▶ [EXERCISE INSTRUCTIONS]: Beginning with the line of the entries below that holds "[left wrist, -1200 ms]" and ending with the line that holds "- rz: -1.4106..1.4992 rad", transcribe each line exactly as written. Pictures stay out.

▶ [MATERIAL SHOWN]:
┄┄┄┄┄┄
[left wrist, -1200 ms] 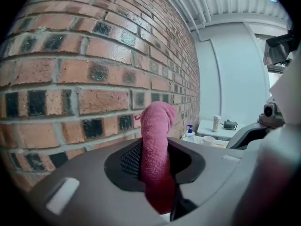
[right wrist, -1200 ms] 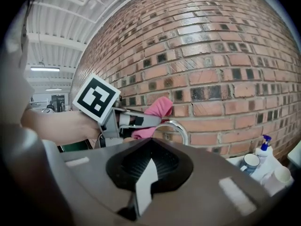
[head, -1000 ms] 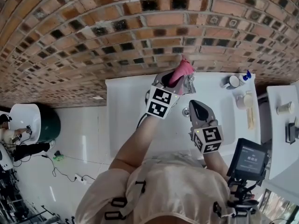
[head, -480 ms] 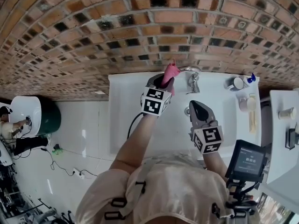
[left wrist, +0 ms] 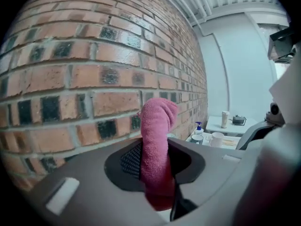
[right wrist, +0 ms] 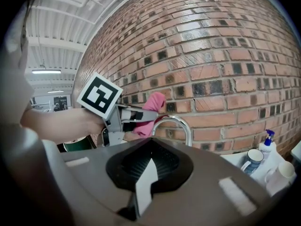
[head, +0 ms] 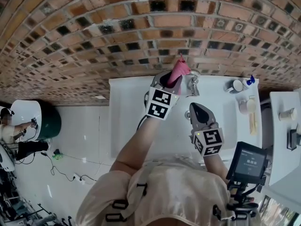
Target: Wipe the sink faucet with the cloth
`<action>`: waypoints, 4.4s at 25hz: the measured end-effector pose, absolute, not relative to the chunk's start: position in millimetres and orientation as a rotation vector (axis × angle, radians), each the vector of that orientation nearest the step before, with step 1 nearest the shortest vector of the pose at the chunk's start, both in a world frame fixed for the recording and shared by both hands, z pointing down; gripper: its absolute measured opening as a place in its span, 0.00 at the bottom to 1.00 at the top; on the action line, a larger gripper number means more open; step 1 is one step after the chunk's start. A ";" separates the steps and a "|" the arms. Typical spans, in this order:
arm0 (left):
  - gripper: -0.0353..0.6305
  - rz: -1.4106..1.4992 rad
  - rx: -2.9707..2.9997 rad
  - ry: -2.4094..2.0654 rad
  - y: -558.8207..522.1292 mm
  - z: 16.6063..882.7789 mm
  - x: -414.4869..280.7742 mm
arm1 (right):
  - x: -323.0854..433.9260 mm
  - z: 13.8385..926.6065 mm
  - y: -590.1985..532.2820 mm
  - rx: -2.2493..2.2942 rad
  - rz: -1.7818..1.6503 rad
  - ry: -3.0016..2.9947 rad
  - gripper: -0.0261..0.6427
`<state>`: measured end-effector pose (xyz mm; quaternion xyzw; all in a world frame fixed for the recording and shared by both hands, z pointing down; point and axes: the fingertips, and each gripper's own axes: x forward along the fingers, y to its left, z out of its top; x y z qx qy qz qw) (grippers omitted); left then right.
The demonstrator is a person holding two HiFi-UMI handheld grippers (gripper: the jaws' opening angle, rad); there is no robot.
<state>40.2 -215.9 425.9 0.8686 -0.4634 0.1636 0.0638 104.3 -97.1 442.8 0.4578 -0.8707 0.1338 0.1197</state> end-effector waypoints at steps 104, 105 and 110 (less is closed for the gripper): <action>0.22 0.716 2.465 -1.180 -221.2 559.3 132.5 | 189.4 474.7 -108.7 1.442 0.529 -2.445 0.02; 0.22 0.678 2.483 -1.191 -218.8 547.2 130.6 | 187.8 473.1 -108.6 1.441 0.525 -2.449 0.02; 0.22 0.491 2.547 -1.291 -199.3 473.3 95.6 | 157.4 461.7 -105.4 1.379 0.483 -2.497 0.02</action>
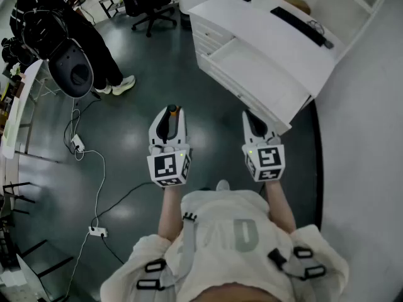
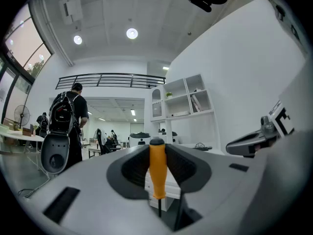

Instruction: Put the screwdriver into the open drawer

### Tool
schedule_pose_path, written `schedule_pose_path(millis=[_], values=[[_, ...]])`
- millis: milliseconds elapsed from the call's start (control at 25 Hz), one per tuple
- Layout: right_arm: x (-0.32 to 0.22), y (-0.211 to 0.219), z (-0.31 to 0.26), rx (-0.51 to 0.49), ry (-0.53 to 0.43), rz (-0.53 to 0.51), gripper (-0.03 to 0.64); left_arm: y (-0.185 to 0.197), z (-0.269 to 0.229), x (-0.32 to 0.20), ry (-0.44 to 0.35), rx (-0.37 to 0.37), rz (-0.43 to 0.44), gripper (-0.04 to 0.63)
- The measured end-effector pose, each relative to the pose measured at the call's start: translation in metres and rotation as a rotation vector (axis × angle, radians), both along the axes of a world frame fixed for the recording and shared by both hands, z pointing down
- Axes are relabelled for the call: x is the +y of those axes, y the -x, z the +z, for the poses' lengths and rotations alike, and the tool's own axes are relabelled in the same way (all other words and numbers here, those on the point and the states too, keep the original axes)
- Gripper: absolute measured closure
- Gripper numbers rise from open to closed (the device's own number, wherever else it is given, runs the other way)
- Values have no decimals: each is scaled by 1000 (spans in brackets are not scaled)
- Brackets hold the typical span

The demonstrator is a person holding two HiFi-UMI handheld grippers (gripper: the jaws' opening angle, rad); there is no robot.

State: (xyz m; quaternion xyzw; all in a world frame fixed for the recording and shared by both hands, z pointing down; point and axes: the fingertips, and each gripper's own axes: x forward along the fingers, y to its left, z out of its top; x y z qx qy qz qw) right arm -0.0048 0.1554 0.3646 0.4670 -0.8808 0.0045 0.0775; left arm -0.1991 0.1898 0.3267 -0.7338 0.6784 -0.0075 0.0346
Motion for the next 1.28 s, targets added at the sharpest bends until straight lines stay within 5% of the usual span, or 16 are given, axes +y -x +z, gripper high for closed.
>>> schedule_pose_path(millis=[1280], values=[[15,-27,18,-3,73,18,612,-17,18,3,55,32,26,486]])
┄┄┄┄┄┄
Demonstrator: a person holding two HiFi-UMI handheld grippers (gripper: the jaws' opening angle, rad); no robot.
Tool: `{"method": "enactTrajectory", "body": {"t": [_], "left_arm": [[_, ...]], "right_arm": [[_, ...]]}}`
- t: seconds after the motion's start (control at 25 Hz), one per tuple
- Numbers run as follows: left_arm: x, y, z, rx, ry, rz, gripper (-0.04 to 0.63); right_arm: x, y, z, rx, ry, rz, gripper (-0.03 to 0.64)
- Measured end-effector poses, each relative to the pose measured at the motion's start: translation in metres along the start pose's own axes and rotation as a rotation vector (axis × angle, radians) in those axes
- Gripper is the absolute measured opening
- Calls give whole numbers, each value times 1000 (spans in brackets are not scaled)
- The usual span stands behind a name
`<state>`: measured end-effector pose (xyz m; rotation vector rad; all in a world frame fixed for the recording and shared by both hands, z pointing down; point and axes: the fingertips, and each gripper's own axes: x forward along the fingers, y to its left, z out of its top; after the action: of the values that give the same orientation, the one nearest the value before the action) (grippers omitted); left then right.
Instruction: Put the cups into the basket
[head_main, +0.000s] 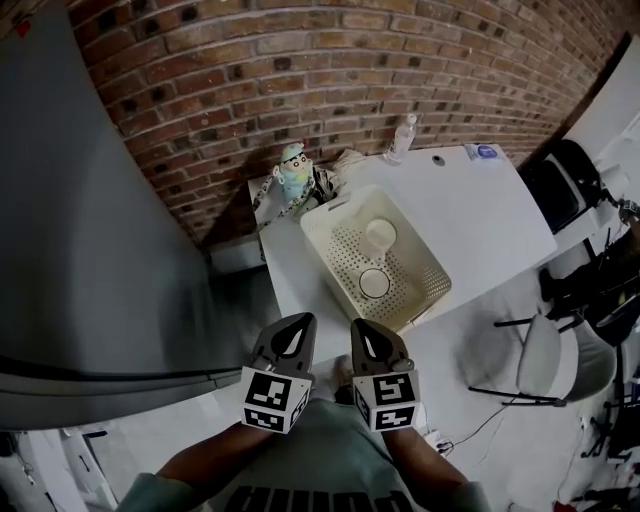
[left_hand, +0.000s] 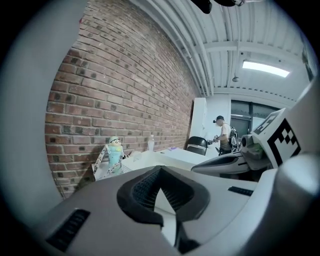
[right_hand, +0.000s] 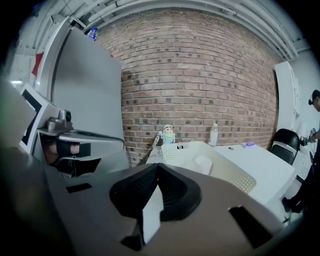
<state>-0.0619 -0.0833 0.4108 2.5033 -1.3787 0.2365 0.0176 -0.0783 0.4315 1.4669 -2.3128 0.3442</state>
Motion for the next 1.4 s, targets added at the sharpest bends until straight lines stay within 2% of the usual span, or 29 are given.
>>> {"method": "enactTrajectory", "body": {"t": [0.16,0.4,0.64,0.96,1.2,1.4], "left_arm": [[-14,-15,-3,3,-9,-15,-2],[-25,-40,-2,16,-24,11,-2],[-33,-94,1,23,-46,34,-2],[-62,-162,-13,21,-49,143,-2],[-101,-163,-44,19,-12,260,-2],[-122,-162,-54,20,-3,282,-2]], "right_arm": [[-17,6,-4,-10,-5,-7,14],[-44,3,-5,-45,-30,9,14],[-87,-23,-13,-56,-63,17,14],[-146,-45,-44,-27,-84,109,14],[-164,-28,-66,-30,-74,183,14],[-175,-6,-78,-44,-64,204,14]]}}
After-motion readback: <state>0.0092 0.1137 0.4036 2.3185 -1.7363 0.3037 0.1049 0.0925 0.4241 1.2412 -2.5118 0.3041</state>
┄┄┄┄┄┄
▶ [SOLVED EXERCISE]:
[left wrist, -1200 ms] 
[right wrist, -1200 ms] 
[head, -1000 ms] 
[head, -480 ms] 
[left wrist, +0 ms] 
[right wrist, +0 ms] 
[head, +0 ms] 
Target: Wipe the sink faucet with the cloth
`<action>`: waypoints, 4.4s at 25hz: the measured end-effector pose, absolute, not relative to the chunk's start: position in millimetres and orientation as a rotation vector (axis × angle, radians), each the vector of that orientation nearest the step before, with step 1 nearest the shortest vector of the pose at the chunk's start, both in a world frame fixed for the recording and shared by both hands, z pointing down; gripper: its absolute measured opening as a place in its span, 0.00 at the bottom to 1.00 at the top; on the action line, a larger gripper number means more open; step 1 is one step after the chunk's start. A ";" separates the steps and a "|" the arms. Typical spans, in this order:
arm0 (left):
  - gripper: -0.0353..0.6305
  - rz: -1.4106..1.4992 rad

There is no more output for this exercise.